▸ What the task asks
Within the data below, find the string "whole" and return each line where it occurs.

(Saved data entries)
———

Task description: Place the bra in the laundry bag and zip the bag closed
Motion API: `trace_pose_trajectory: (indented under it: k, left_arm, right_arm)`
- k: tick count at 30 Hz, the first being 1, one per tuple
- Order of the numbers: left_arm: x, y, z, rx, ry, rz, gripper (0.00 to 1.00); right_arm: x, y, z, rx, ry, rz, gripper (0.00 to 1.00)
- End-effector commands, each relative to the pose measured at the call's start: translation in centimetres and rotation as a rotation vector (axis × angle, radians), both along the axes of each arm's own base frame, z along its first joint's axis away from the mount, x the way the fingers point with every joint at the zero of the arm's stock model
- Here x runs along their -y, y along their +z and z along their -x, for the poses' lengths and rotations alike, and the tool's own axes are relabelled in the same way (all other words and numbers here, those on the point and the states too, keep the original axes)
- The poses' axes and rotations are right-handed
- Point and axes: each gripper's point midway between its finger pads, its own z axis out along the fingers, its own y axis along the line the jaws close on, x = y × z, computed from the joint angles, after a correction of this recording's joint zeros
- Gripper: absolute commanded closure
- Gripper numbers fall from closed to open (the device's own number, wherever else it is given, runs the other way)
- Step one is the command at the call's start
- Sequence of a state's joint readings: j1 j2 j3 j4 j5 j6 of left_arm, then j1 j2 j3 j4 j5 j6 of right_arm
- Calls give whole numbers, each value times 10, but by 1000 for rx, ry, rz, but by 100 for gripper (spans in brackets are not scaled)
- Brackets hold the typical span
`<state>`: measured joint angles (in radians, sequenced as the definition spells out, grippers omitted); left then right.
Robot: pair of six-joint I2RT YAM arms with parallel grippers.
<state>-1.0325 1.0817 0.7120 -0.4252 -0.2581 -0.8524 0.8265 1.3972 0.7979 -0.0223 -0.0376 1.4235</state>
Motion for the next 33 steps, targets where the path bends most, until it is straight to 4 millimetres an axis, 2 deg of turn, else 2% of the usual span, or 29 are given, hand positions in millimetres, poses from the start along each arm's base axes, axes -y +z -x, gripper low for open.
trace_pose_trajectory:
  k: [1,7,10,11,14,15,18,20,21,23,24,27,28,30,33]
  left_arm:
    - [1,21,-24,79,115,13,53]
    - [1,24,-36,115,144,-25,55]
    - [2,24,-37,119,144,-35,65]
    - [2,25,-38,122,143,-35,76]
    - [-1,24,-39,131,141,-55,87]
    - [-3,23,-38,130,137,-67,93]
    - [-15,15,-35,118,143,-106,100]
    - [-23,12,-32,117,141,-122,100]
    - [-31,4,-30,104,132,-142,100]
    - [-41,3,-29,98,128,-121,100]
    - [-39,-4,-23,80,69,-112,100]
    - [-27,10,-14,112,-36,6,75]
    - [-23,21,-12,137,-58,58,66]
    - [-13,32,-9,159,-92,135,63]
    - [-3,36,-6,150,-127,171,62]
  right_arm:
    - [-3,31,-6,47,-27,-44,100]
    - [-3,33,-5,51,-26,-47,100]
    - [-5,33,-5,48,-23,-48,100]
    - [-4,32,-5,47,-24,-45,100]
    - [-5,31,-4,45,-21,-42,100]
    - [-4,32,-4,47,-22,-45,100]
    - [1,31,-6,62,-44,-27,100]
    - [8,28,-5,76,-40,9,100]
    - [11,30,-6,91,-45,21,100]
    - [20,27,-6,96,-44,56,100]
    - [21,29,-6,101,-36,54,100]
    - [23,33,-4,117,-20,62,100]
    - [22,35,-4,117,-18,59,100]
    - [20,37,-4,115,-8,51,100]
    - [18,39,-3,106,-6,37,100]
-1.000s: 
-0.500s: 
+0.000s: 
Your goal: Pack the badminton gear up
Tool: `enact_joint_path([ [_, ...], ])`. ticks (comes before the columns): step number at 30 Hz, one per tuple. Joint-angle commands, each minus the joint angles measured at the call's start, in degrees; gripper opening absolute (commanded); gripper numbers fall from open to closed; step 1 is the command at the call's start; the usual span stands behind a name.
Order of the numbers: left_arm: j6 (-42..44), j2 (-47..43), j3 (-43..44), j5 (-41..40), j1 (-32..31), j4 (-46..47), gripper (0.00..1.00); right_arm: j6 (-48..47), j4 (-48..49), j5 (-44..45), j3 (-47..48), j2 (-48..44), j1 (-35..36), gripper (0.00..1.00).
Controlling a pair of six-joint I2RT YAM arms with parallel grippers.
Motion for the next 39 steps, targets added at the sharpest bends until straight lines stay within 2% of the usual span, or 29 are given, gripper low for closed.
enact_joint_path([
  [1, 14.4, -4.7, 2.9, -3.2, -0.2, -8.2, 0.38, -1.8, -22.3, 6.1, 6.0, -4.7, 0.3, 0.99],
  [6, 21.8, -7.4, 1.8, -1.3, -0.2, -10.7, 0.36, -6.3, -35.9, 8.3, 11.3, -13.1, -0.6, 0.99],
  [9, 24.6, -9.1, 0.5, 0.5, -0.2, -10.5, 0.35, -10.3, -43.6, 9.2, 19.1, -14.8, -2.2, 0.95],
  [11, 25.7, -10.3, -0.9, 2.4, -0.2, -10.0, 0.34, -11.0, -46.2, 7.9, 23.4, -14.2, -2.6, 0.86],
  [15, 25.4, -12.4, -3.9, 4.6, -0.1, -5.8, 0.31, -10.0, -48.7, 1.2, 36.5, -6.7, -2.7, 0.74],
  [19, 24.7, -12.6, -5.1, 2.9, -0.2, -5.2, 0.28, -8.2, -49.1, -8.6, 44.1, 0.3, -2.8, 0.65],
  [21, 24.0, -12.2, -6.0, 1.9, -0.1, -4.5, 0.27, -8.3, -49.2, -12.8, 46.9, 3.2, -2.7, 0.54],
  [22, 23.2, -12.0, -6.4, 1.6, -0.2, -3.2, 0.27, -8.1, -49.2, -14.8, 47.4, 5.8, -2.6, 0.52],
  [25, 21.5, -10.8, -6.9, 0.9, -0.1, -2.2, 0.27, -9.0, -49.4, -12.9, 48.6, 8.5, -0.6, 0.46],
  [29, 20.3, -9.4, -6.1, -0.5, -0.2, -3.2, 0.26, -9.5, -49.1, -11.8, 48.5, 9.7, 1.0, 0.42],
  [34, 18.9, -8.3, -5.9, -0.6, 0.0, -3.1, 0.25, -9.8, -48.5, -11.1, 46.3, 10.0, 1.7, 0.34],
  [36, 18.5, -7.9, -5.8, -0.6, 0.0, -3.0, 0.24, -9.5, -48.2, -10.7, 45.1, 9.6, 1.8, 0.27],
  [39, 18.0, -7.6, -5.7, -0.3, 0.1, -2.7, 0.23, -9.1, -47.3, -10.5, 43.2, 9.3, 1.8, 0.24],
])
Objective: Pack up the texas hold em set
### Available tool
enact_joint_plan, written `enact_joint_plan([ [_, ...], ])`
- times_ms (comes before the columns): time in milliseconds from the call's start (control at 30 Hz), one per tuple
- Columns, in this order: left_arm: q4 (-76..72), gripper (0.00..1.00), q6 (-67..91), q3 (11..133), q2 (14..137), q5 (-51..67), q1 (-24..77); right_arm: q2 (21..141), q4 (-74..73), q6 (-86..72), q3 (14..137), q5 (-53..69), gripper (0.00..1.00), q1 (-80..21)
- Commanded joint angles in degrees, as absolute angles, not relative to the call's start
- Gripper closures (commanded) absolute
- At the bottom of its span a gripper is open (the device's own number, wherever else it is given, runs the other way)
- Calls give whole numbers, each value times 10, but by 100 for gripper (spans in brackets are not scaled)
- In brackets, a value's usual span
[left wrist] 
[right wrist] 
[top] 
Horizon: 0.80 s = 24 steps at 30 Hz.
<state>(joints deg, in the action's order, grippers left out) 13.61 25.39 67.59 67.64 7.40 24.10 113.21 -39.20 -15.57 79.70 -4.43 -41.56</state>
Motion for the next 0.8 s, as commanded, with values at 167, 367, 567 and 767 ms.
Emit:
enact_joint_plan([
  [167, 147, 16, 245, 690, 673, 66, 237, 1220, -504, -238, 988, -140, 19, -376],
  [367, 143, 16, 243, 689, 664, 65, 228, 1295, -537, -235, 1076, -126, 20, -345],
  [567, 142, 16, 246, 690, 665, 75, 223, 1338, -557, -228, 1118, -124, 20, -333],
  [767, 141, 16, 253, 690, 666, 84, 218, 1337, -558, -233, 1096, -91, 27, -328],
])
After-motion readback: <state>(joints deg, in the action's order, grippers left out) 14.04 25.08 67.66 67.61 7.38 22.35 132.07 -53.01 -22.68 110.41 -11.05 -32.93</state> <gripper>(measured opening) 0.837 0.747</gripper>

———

▸ Solution to the problem
- Calls give whole numbers, each value times 10, but by 1000 for rx, ry, rz, but by 100 for gripper (spans in brackets are not scaled)
- Calls give whole numbers, each value times 10, but by 100 for gripper (spans in brackets are not scaled)

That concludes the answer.